A single number is expected: the count of lines in the entries below that contain "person".
Dataset extract section start
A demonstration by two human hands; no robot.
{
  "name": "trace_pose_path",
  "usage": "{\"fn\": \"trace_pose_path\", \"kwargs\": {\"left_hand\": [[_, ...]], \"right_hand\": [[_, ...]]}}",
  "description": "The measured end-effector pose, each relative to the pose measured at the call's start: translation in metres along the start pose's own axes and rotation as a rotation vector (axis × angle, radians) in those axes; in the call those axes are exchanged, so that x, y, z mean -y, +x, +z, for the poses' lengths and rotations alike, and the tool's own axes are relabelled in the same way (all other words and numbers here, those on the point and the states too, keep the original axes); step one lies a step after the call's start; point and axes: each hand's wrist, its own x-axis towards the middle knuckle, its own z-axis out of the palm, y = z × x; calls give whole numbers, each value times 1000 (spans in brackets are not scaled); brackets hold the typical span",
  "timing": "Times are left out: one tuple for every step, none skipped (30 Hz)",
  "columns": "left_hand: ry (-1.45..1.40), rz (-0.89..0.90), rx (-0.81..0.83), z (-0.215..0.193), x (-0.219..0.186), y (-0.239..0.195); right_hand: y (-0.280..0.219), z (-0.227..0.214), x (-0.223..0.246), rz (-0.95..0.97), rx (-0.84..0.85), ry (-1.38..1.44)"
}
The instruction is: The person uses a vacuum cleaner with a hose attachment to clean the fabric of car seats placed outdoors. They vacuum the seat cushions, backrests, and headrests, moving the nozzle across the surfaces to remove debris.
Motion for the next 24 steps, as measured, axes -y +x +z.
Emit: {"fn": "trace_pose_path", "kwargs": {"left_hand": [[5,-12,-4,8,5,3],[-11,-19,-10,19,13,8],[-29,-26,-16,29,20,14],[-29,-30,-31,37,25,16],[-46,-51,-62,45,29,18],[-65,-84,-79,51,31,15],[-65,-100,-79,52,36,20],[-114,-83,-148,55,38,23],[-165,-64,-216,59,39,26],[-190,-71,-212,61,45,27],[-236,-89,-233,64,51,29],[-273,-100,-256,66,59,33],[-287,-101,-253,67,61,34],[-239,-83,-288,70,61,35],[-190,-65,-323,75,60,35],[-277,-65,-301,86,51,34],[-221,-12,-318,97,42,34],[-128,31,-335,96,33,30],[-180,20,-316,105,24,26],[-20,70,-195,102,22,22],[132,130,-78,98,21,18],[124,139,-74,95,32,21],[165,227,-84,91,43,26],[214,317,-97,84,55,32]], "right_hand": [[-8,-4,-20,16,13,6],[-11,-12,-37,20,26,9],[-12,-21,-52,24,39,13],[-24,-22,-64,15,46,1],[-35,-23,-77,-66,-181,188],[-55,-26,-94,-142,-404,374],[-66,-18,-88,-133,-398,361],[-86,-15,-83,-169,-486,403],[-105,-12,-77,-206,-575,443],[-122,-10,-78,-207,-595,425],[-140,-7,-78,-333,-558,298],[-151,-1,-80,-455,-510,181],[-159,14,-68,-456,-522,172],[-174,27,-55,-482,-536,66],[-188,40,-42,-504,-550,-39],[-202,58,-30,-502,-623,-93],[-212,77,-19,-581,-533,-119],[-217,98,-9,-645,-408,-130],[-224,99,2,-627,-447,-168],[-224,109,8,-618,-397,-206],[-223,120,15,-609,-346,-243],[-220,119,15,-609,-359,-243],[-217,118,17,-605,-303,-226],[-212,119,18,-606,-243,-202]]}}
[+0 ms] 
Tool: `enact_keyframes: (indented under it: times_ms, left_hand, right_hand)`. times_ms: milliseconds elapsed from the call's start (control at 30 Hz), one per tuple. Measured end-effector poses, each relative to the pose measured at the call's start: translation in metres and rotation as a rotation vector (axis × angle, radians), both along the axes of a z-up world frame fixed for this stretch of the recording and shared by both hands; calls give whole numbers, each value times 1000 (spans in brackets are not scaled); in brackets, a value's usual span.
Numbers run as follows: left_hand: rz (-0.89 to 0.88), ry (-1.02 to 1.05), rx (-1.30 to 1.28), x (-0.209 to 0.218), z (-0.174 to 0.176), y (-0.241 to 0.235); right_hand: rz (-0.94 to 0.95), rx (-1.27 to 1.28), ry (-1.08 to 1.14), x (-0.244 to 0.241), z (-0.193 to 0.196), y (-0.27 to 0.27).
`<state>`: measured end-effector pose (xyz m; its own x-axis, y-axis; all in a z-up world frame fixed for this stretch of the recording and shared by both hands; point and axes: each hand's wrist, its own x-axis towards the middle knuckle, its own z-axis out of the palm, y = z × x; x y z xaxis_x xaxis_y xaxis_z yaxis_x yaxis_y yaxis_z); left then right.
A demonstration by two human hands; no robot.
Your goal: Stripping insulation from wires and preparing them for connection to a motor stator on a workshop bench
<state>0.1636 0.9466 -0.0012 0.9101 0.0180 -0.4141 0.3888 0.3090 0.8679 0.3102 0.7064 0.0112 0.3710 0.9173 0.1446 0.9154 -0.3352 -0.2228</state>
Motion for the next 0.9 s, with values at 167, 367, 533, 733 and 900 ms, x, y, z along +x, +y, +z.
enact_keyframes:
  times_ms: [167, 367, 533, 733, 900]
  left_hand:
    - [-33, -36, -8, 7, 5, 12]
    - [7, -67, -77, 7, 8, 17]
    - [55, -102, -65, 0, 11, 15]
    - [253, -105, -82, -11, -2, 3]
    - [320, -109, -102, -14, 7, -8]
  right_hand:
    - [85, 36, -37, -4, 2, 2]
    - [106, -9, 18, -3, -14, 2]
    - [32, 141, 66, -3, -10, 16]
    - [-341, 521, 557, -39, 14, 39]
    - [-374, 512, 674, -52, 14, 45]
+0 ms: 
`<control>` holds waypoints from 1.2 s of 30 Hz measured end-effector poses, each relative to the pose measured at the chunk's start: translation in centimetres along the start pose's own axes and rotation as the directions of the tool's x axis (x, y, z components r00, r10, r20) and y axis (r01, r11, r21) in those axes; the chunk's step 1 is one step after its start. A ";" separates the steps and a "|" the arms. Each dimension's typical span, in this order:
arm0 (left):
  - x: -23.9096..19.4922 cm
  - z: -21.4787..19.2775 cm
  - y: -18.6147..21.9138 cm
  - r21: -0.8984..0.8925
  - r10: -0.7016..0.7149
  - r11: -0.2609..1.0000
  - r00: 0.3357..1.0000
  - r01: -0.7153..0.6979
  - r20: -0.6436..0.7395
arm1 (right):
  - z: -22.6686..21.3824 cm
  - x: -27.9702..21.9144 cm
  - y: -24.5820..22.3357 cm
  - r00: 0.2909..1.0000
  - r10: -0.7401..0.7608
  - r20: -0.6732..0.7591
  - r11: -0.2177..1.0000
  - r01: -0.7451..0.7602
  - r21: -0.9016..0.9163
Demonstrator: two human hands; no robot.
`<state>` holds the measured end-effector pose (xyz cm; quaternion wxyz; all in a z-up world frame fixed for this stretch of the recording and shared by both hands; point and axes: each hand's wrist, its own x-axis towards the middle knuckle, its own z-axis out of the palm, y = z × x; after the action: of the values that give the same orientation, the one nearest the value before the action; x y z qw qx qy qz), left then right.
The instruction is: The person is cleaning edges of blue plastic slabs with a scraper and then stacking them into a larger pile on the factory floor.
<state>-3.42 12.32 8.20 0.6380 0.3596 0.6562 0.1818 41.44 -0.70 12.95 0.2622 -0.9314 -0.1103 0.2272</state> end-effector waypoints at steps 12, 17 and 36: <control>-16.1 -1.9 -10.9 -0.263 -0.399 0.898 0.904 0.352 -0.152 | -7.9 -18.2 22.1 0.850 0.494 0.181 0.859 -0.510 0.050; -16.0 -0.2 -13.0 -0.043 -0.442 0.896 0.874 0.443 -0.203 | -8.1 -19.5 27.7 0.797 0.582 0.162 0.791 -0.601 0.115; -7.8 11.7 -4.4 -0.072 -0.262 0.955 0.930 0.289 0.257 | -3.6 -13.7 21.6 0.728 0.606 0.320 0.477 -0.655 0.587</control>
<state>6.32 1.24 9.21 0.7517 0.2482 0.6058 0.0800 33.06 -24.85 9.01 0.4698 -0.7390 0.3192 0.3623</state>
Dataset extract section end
- [Your response]
2